-------- MATERIAL PROVIDED

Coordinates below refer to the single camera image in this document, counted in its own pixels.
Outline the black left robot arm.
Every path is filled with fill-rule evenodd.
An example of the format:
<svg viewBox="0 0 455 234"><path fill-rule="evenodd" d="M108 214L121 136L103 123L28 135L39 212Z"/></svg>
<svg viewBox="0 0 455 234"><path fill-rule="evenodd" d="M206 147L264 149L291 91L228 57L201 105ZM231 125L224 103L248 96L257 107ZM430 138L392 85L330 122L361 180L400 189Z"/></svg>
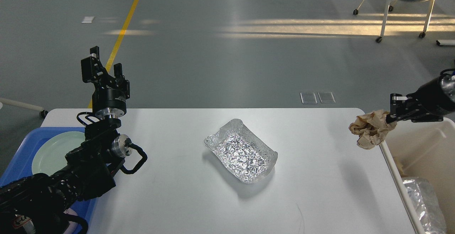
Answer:
<svg viewBox="0 0 455 234"><path fill-rule="evenodd" d="M135 174L148 159L127 135L120 134L120 117L127 112L130 83L122 64L109 75L94 46L81 60L82 80L94 87L92 110L80 112L85 140L65 155L67 165L52 175L33 174L1 187L2 234L63 234L70 223L86 234L88 222L67 210L76 201L99 198L116 186L118 171Z"/></svg>

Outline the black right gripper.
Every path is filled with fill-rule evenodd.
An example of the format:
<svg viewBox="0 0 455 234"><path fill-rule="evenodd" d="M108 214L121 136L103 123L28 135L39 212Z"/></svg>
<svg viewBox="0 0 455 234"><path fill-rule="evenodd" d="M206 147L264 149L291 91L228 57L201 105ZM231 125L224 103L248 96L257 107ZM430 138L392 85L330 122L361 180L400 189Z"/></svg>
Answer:
<svg viewBox="0 0 455 234"><path fill-rule="evenodd" d="M454 75L440 75L414 93L406 96L390 94L390 112L386 123L407 119L413 123L442 122L444 116L455 111L454 85Z"/></svg>

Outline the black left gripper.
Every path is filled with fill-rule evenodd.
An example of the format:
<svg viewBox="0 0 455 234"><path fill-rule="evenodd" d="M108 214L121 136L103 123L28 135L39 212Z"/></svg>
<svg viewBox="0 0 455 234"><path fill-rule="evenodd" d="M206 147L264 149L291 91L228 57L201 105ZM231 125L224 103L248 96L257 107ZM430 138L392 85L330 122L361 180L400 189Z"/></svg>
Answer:
<svg viewBox="0 0 455 234"><path fill-rule="evenodd" d="M123 75L121 63L114 64L115 88L109 85L108 72L100 61L100 48L90 48L89 56L81 60L84 83L92 83L92 111L99 119L120 118L127 113L126 100L130 98L130 82Z"/></svg>

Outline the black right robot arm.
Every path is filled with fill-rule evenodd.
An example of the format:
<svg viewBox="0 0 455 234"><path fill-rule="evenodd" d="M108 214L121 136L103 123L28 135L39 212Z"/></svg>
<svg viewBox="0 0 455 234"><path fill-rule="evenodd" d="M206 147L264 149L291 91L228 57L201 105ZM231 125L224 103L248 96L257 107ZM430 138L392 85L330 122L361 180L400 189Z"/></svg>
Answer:
<svg viewBox="0 0 455 234"><path fill-rule="evenodd" d="M386 123L410 120L411 122L442 122L443 117L455 111L454 69L442 70L437 78L405 96L390 95L390 113Z"/></svg>

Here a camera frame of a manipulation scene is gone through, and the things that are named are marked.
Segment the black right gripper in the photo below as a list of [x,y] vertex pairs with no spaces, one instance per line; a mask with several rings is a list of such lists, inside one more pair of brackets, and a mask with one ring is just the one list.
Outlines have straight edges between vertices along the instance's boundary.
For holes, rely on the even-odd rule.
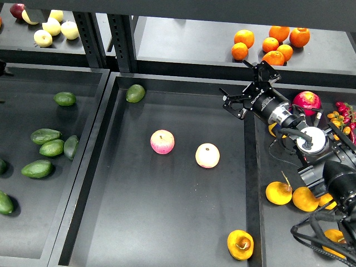
[[253,71],[254,82],[243,90],[243,95],[229,95],[219,88],[223,94],[223,108],[240,120],[249,110],[268,125],[273,122],[281,125],[291,115],[289,100],[271,86],[281,75],[264,60],[254,64],[243,60],[243,64]]

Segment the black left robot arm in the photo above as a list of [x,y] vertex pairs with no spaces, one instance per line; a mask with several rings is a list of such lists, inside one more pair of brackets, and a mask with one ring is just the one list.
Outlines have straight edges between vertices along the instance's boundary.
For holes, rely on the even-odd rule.
[[0,76],[13,76],[13,73],[10,72],[7,68],[7,64],[4,60],[0,60]]

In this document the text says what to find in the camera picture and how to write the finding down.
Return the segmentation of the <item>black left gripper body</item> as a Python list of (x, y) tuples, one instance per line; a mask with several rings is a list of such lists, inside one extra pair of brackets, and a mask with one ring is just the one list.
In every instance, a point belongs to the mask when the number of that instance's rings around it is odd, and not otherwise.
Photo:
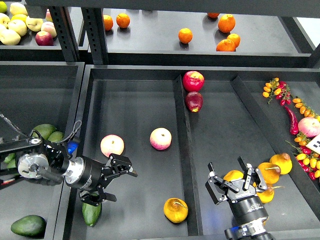
[(103, 202), (104, 189), (113, 179), (127, 174), (132, 162), (126, 156), (112, 153), (107, 163), (101, 163), (85, 156), (78, 156), (69, 162), (65, 181), (69, 187), (79, 190), (80, 200), (95, 206)]

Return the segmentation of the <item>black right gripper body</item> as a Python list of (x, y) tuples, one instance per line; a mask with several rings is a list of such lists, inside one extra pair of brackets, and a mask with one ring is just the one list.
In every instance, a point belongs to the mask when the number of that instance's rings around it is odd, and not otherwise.
[(215, 173), (215, 176), (208, 176), (205, 187), (214, 204), (228, 202), (238, 225), (264, 225), (269, 215), (257, 193), (264, 192), (267, 184), (258, 168), (247, 167), (243, 174), (242, 179), (229, 182)]

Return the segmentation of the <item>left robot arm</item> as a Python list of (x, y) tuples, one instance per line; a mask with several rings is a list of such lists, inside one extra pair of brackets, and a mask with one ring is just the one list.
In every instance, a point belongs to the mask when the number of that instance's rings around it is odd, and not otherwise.
[(16, 153), (16, 172), (26, 179), (47, 179), (59, 185), (62, 181), (79, 190), (83, 203), (98, 206), (117, 198), (105, 192), (113, 179), (128, 174), (137, 177), (128, 157), (112, 153), (107, 163), (85, 156), (72, 156), (69, 143), (80, 129), (82, 121), (74, 123), (71, 134), (54, 143), (46, 140), (39, 131), (32, 130), (23, 139), (0, 143), (0, 158)]

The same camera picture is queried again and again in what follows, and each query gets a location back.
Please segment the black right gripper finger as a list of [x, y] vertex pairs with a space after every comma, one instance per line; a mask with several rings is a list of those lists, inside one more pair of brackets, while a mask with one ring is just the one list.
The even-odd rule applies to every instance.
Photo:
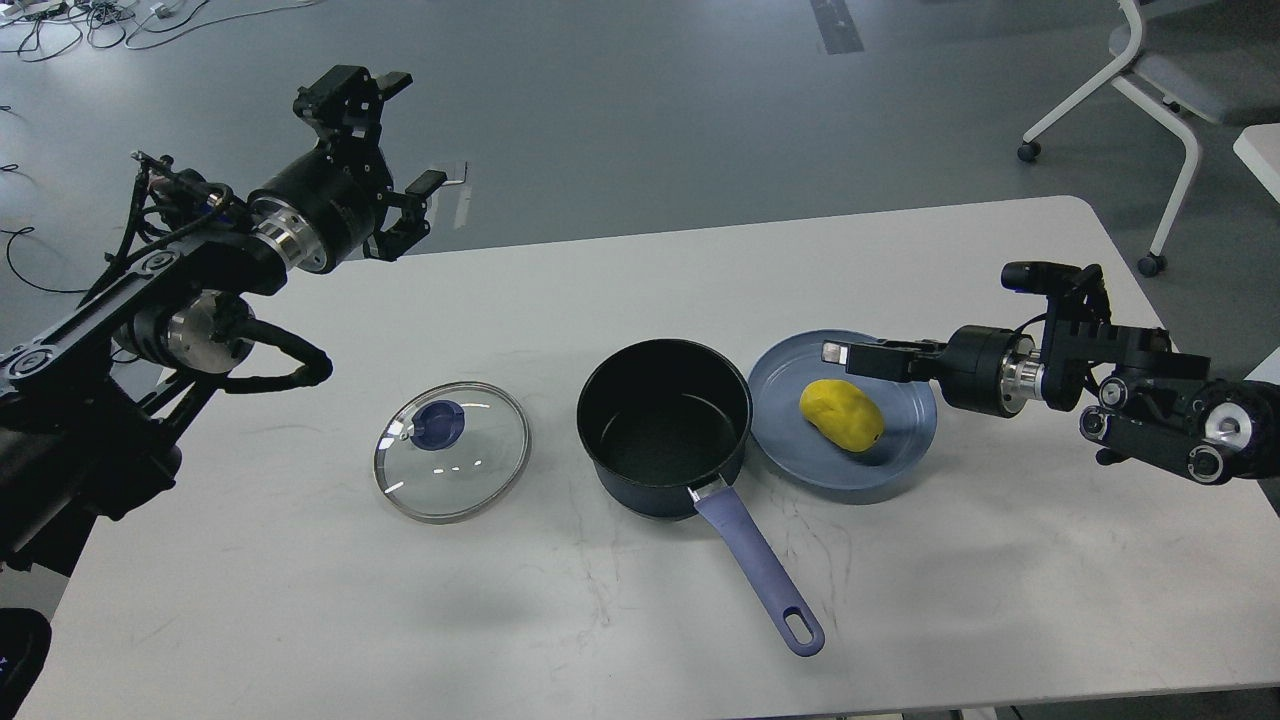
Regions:
[[881, 380], [928, 382], [936, 378], [937, 360], [946, 343], [938, 341], [892, 341], [822, 343], [822, 361], [840, 365], [846, 374]]

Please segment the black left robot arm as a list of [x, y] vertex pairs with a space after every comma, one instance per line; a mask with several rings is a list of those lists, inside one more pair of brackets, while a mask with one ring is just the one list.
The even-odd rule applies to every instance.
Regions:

----------------

**GOAL OF THE EXERCISE:** If a line in the records above has the word "spaces", copy it out.

**SOLUTION TO THIS EXERCISE:**
Segment the black right gripper in the photo below as a list of [x,y] vertex pairs with no spaces, one instance per line; a mask with several rings is a list of such lists, inside one more pair of brackets, and a mask with one ring is just the one list.
Segment the black left robot arm in the photo above as a list of [x,y] vertex pairs with no spaces, one instance per line; a mask with several rings is a list of such lists, inside one more pair of brackets, and a mask with one ring is just the one list.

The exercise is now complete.